Bugreporter renamed this task from EditGroups tool unreachable (HTTP 502 error), unable to restart the service to Toolforge returns HTTP 502 error.Sep 10 2020, 3:25 PM

None of the 3 mentioned here show a 502 for me

It looks like the services can be reached again now, at least for me.

Pintoch lowered the priority of this task from Unbreak Now! to High.Sep 10 2020, 4:23 PM

Lowering the priority since the outage seems to have disappeared. Looking at the #wikimedia-cloud freenode channel this was likely due to a failure to reach the Kubernetes cluster due to a DNS misconfiguration.
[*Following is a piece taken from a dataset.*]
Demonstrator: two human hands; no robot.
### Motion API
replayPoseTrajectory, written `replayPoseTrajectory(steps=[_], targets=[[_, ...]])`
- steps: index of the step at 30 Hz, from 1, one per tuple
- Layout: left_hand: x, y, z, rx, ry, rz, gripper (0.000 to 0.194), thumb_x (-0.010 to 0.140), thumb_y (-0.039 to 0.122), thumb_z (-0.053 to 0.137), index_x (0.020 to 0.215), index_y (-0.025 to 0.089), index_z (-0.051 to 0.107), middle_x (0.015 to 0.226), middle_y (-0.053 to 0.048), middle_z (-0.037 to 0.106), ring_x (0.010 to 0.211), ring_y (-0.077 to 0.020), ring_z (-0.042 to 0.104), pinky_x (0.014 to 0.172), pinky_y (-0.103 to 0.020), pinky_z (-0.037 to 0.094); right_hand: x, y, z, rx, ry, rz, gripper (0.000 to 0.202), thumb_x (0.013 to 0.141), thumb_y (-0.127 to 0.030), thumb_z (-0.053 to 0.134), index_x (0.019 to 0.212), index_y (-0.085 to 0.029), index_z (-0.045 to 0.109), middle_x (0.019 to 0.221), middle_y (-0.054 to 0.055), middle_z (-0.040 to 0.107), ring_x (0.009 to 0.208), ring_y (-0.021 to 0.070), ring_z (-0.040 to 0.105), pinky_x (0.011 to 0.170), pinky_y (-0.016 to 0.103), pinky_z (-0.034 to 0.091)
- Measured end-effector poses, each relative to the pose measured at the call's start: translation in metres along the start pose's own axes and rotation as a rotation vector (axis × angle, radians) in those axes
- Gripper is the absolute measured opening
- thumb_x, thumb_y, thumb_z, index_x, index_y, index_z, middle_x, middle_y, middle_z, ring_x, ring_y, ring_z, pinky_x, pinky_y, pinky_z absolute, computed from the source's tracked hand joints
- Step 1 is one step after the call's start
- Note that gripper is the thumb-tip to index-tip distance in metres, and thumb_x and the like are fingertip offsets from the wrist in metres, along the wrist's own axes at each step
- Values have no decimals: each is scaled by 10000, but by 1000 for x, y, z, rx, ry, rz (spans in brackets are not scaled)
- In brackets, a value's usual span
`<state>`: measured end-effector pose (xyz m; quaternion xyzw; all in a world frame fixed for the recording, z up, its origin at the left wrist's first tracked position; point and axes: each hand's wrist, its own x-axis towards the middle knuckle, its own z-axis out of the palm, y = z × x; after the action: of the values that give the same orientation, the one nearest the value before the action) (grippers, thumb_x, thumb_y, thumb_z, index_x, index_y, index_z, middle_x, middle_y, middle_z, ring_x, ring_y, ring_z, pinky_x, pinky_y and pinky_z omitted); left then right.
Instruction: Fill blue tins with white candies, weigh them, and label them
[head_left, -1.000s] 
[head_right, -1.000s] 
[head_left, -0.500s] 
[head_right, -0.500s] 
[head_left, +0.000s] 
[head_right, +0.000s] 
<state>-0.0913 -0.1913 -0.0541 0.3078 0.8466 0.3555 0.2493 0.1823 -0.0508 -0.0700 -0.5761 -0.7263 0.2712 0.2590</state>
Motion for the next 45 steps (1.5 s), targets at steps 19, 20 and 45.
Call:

This was due to an outage caused by an issue with DNS cleanup and naming of the service.
https://gerrit.wikimedia.org/r/c/operations/puppet/+/626399 should prevent it in the future and just to be sure, we have T262562: [infra] Fix the mis-named k8s service in tools and toolsbeta projects to remove the root cause in time.

Sorry for the problem!

Bstorm claimed this task.
Bstorm moved this task from Inbox to Doing on the cloud-services-team (Kanban) board.